According to The Commonwealth Fund, pharmacy benefit managers, or PBMs, manage prescription drug benefits on behalf of health insurers' Medicare Part D drug plans, large employers and other payers by negotiating with manufacturers and pharmacies to control the spending. These companies have a huge impact on the cost for insurers because they develop the lists of covered medications by a health insurer, negotiate rebates and discounts to manufacturers and reimburse beneficiaries for drugs dispensed by contracting with individual pharmacies. PBMs get larger rebates for expensive drugs than for ones that provide better value at lower costs.

A Pew Center report in 2019 found that "net revenue for pharmacies on retail prescription drugs increased from $30.8 billion in 2012 to $76.9 billion in 2016" and "manufacturer rebates grew from $39.7 billion in 2012 to $89.5 billion in 2016."
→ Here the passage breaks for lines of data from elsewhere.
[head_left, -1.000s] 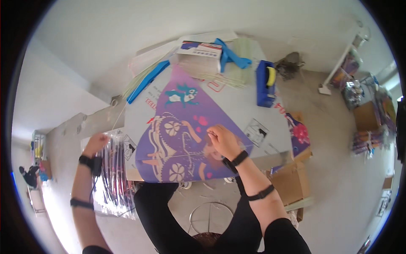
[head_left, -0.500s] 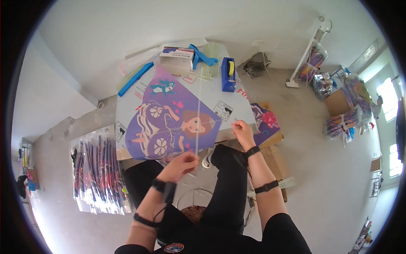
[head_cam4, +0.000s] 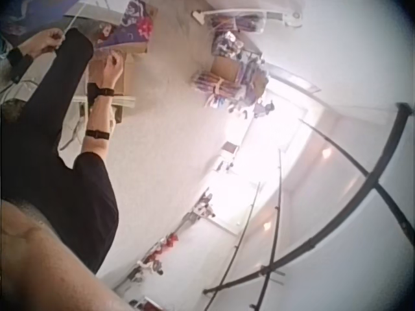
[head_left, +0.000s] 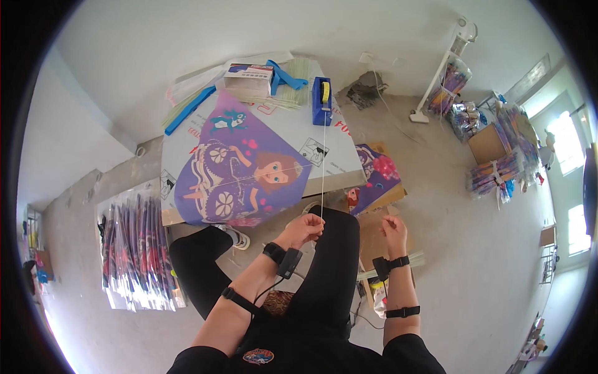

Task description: Assembling toy kites by attaching plastic sails to sticks and securing them with tape and string.

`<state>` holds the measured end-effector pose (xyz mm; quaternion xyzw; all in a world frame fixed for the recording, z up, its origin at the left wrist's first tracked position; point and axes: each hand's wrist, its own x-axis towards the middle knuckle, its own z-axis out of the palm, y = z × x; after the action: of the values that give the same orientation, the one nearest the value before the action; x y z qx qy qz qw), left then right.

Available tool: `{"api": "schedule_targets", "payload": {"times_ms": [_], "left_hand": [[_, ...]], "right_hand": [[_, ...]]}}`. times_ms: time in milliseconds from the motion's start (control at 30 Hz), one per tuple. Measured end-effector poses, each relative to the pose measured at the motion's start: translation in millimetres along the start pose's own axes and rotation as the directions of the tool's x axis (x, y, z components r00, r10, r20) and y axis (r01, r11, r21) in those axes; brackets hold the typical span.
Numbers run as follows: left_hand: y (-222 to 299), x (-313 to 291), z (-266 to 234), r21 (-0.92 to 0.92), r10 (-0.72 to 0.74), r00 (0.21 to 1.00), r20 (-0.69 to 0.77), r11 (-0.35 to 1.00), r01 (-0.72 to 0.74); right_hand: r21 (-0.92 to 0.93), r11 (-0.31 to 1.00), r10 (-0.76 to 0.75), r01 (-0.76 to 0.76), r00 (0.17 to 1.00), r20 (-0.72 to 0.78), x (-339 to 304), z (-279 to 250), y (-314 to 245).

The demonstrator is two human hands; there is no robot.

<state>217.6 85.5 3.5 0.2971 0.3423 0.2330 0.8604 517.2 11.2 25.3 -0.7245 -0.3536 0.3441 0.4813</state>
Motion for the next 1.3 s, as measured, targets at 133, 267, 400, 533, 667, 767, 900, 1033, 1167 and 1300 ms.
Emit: {"api": "schedule_targets", "payload": {"times_ms": [133,267,400,533,667,767,900,1033,1167,1300], "left_hand": [[-1,5,2,-0.003,-0.01,1.0,-0.021,1.0,0.01],[-2,11,1,-0.002,-0.005,0.999,-0.035,1.0,0.004],[-2,16,-1,-0.011,0.004,0.999,-0.032,1.0,-0.004],[-7,12,2,-0.004,0.031,1.0,-0.002,1.0,-0.031],[-13,7,5,-0.02,-0.019,0.999,-0.027,1.0,0.019],[-14,11,3,-0.05,-0.028,0.999,-0.027,0.998,0.027],[-13,17,-4,-0.026,-0.008,1.0,0.009,1.0,0.009],[-14,19,-6,-0.042,0.002,0.999,0.04,0.999,0.0],[-17,18,-8,-0.045,0.008,1.0,0.016,0.999,-0.007],[-18,20,-11,-0.059,0.002,1.0,0.006,0.998,-0.002]], "right_hand": [[0.016,1.0,0.023,-0.023,0.999,-0.043,0,-8,6],[0.034,0.999,0.019,-0.018,1.0,-0.019,1,-7,8],[0.016,1.0,0.027,-0.027,1.0,-0.01,8,1,4],[0.039,0.996,0.075,-0.075,0.997,-0.009,18,15,-7],[-0.003,0.999,0.035,-0.035,0.999,0.025,28,28,-19],[0.039,0.999,0.013,-0.015,0.999,0.042,36,40,-27],[0.003,1.0,0.002,-0.002,0.996,0.084,46,53,-38],[0.008,0.999,0.031,-0.033,0.99,0.136,74,70,-53],[0.051,0.999,-0.012,-0.003,0.959,0.284,145,105,-68],[0.1,0.993,0.027,-0.069,0.929,0.37,236,154,-87]]}}
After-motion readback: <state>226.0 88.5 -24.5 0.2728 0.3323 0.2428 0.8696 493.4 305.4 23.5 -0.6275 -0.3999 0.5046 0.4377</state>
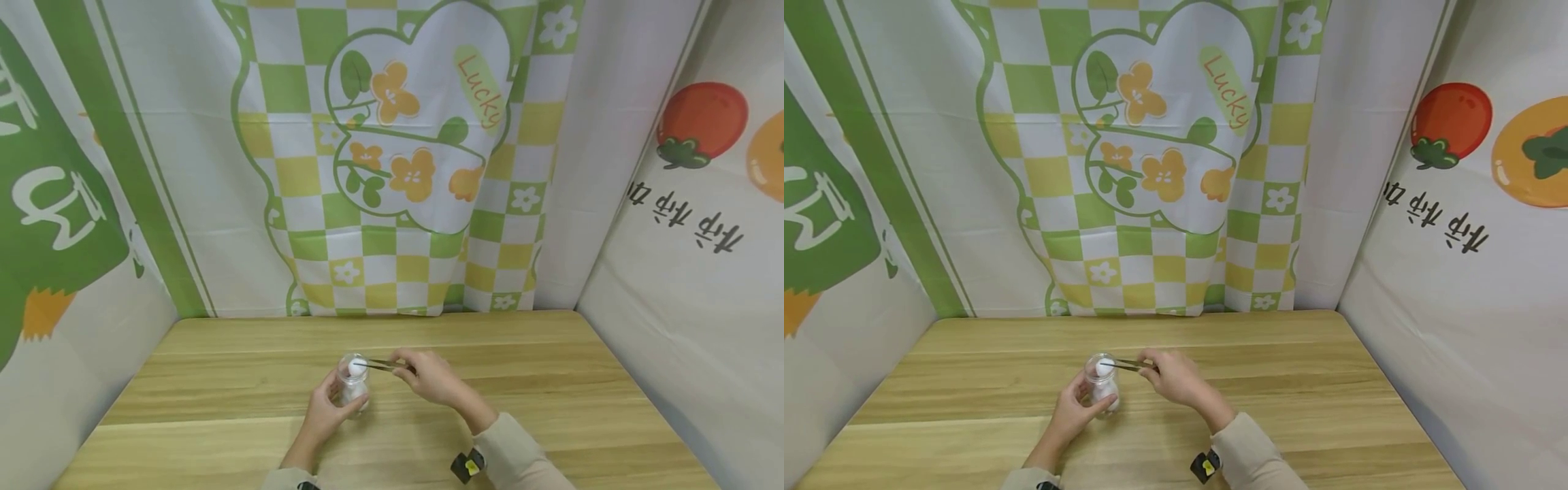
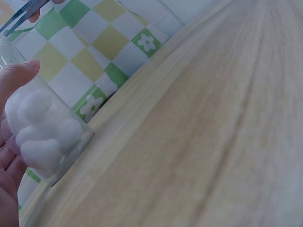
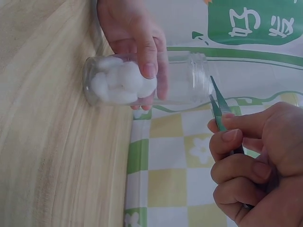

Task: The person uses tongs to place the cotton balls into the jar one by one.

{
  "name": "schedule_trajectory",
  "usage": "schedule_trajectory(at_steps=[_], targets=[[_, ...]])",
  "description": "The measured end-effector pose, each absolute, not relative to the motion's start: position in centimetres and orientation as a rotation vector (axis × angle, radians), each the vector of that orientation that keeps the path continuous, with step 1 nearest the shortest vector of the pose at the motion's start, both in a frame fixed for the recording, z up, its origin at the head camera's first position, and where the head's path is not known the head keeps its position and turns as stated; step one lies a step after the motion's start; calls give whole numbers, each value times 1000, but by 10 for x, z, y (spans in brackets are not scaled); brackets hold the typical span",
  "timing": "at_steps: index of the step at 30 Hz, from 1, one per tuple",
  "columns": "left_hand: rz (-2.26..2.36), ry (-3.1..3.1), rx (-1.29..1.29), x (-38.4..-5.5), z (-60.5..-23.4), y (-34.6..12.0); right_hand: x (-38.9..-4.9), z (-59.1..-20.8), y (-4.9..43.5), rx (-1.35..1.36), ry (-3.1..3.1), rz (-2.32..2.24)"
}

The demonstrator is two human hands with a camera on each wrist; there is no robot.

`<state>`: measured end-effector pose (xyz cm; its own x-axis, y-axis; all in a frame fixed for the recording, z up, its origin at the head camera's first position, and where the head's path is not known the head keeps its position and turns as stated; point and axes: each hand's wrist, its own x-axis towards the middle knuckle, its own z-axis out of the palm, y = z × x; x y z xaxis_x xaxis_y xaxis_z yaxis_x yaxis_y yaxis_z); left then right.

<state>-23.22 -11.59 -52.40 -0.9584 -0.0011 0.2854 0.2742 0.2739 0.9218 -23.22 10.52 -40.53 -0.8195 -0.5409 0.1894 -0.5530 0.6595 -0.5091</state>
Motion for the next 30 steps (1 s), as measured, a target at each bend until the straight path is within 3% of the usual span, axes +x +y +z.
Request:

"Private health insurance, Medicare, and Medicaid accounted for 82% of total retail prescription drug spending in the U.S. in 2017," according to research published from the Kaiser Family Foundation. Private health insurance paid $140 billion, Medicare Part D paid $101 billion, Medicaid paid $33 billion, out-of-pocket totalled $47 billion and other payers accounted for $13 billion.

The government is following Everlong's footsteps and also sees the need for transparency. In 2021, the Consolidated Appropriations Act, under Section 204, included a new requirement for insurance companies and employer-based health plans to submit information about prescription drugs and health care spending called the RxDC report.